EXERCISE REQUIREMENTS:
An exact transcription of all the data is required.

GIVEN INFORMATION:
★ ★ ★

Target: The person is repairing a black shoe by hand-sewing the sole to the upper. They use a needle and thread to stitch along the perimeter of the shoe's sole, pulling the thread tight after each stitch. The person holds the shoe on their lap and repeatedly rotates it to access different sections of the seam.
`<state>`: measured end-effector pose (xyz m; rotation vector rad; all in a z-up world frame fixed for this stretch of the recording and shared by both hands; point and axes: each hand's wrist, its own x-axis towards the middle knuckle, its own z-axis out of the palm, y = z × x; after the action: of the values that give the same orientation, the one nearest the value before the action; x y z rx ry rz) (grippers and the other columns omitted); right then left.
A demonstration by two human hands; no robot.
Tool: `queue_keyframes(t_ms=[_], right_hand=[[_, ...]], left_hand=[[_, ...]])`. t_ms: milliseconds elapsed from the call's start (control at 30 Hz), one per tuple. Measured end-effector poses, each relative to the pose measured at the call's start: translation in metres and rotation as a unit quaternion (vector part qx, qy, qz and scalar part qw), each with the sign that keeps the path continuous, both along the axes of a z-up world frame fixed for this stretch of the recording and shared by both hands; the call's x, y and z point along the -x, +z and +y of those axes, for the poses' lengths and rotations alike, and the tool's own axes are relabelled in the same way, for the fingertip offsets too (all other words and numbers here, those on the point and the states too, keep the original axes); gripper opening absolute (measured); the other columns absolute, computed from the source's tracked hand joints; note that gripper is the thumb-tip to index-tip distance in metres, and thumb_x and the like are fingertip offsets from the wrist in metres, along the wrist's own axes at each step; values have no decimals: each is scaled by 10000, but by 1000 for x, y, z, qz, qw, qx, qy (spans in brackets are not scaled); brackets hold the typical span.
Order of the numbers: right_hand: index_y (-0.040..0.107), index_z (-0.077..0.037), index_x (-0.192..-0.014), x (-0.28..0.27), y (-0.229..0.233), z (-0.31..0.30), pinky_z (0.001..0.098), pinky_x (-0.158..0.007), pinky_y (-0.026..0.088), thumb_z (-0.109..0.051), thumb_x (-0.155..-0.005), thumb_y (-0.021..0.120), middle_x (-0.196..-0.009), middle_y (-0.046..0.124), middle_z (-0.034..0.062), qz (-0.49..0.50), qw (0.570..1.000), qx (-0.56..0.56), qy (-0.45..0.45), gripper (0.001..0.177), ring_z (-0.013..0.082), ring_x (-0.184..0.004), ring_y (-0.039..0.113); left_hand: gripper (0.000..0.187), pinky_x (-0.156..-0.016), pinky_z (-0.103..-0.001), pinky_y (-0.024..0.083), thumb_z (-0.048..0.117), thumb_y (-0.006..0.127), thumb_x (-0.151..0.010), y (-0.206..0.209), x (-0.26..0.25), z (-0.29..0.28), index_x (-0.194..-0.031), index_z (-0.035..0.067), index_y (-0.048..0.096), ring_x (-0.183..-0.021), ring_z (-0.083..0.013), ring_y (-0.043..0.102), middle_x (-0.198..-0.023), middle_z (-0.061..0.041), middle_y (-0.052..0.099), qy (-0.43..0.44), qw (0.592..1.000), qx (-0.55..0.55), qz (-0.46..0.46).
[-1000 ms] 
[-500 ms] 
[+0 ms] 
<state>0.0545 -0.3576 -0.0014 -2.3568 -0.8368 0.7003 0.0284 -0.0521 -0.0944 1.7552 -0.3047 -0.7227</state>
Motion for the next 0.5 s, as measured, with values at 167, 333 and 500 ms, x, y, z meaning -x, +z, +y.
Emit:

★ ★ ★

EXERCISE OUTPUT:
Target: The person is repairing a black shoe by hand-sewing the sole to the upper. They use a needle and thread to stitch along the perimeter of the shoe's sole, pulling the thread tight after each stitch. The person holds the shoe on their lap and repeatedly rotates it to access different sections of the seam.
`<state>`: measured end-effector pose (xyz m; rotation vector rad; all in a z-up world frame fixed for this stretch of the recording and shared by both hands; point and axes: each hand's wrist, its own x-axis towards the middle knuckle, its own z-axis out of the palm, y = z × x; after the action: of the values that give the same orientation, the one nearest the value before the action; x y z rx ry rz) (grippers and the other columns omitted); right then left.
A demonstration by two human hands; no robot.
Tool: `queue_keyframes(t_ms=[_], right_hand=[[_, ...]], left_hand=[[_, ...]])`. t_ms: milliseconds elapsed from the call's start (control at 30 Hz), one per tuple. Measured end-effector poses, each relative to the pose measured at the call's start: translation in metres and rotation as a unit quaternion (vector part qx, qy, qz and scalar part qw), each with the sign that keeps the path continuous, both along the axes of a z-up world frame fixed for this stretch of the recording and shared by both hands; the call's x, y and z point along the -x, +z and +y of those axes, for the poses' lengths and rotations alike, and the tool's own axes are relabelled in the same way, for the fingertip offsets too (all other words and numbers here, those on the point and the states too, keep the original axes); gripper opening absolute (measured); the other columns absolute, computed from the source's tracked hand joints; note that gripper is the thumb-tip to index-tip distance in metres, and thumb_x and the like are fingertip offsets from the wrist in metres, along the wrist's own axes at each step; values have no decimals: each is scaled by 10000, but by 1000 for x, y, z, qz, qw, qx, qy (spans in brackets are not scaled); brackets hold the typical span.
Order of the numbers: right_hand: index_y (-0.040..0.107), index_z (-0.077..0.037), index_x (-0.192..-0.014), x (-0.28..0.27), y (-0.229..0.233), z (-0.31..0.30), pinky_z (0.001..0.098), pinky_x (-0.158..0.007), pinky_y (-0.026..0.088), thumb_z (-0.109..0.051), thumb_x (-0.155..-0.005), thumb_y (-0.021..0.120), middle_x (-0.196..-0.009), middle_y (-0.046..0.124), middle_z (-0.034..0.062), qz (-0.49..0.50), qw (0.570..1.000), qx (-0.56..0.56), qy (-0.45..0.45), gripper (0.001..0.177), ring_z (-0.013..0.082), ring_x (-0.184..0.004), ring_y (-0.039..0.113); left_hand: gripper (0.000..0.187), pinky_x (-0.156..-0.016), pinky_z (-0.103..-0.001), pinky_y (-0.024..0.083), thumb_z (-0.048..0.117), thumb_y (-0.006..0.127), thumb_x (-0.151..0.010), y (-0.206..0.209), x (-0.26..0.25), z (-0.29..0.28), index_x (-0.194..-0.031), index_z (-0.035..0.067), index_y (-0.048..0.096), ring_x (-0.183..-0.021), ring_z (-0.083..0.013), ring_y (-0.043..0.102), middle_x (-0.198..-0.023), middle_z (-0.061..0.041), middle_y (-0.052..0.099), qy (-0.43..0.44), qw (0.592..1.000), qx (-0.55..0.55), qz (-0.46..0.46).
[-1000 ms] 
[-500 ms] 
[+0 ms] 
<state>0.0545 -0.3576 -0.0014 -2.3568 -0.8368 0.7003 0.0284 -0.0521 -0.0944 1.7552 -0.3047 -0.7227</state>
Motion for the next 0.5 s, as measured, with values at 167, 333 and 500 ms, x, y, z meaning -x, +z, +y.
Emit:

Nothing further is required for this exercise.